Lion was a beautiful film.
Thought provoking, emotional and heart-warming, it questioned what and who we call home. It focuses on a young boy named Saroo who goes missing and travels far and wide from his hometown in India, Ganesh Talai. He grew up in the suburbs with his mother, older brothers and younger sister. Living in poor conditions, Saroo and Guddu would beg at the railway station for food and sold things found on the floors of train carriages. In what is a deprived but loving life, full of heart, Saroo finds himself following in his brother’s footsteps.

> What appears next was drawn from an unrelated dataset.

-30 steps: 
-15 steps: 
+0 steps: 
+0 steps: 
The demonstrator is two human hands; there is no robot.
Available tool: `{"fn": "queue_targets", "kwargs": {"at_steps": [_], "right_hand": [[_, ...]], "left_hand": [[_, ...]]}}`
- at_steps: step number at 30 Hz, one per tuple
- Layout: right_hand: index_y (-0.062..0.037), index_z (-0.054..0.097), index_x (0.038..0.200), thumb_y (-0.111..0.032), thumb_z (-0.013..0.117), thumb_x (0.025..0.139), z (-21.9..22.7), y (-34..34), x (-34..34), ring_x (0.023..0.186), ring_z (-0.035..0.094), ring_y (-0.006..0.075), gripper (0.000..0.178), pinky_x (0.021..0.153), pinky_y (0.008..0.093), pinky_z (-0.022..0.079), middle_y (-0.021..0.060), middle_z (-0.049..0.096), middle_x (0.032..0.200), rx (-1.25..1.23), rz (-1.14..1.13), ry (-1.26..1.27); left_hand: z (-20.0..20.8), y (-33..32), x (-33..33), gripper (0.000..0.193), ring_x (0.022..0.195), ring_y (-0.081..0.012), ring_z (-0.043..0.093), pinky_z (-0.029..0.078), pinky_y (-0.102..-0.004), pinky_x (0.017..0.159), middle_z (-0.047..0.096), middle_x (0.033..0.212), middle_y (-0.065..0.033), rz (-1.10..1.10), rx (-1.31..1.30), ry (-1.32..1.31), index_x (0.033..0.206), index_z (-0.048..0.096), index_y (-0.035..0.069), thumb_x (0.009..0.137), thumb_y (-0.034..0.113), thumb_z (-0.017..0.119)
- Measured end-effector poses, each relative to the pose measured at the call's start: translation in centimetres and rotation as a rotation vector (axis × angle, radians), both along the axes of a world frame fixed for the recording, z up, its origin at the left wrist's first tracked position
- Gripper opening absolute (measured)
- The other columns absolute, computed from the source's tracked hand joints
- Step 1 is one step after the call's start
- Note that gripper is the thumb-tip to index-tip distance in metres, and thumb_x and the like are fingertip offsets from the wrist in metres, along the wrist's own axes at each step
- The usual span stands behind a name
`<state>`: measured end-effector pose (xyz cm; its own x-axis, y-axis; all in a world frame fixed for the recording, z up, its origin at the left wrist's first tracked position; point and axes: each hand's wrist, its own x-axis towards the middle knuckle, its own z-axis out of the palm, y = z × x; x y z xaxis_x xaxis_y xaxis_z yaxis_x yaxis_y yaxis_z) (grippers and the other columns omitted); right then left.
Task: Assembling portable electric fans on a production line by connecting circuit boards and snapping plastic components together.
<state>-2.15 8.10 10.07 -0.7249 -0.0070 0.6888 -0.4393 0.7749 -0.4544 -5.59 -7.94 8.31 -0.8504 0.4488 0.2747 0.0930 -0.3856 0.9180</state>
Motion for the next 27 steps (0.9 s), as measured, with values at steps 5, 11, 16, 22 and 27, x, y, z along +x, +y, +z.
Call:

And then it all goes wrong.
When he wakes up from a nap waiting for his brother to return after a night job, he finds that he is alone and boards a train he thinks Guddu is on. He wasn’t. From there, Saroo is thrust into an unknown world, full of frightening people and life-threatening situations; he sees things that no child should ever have to witness. He spends the night at a railway station with a group of children, and yet those children were taken by a group of men.
The film highlights the dark, cruel side of India. A lot of films that centre on India, especially Bollywood, seem to showcase India as being this beautiful paradise and while, there are wonderful places there, as there are in all countries, it is not a perfect fairy tale land of love and songs in fields.
It is a corrupt and festering place, where children are sold as slaves and forced into a life of horror and pain. A place where children are exploited and abused. Where the poor are discarded as lesser. Where the colour of your skin dictates how far you get in life. Where people are forced to live by a caste system. It is a place where police officers are corrupt and are paid off while innocent people are picked off like insects.
And then, when Saroo is faced with a glimmer of hope, it is taken from him. He ends up at an orphanage where children are beaten, raped and forced to do things no child should have to do.
So, it is no shock when he realises that he’s been picked out to be adopted by two Australian people. From there, he finds love and life in a new place, a new family. It is not all resolved however, Saroo may have fallen in love, found himself in a new world, made friendships and found love for his adoptive parents, but the tug of home is still strong.
And twenty-five years later, he finds his birth mother.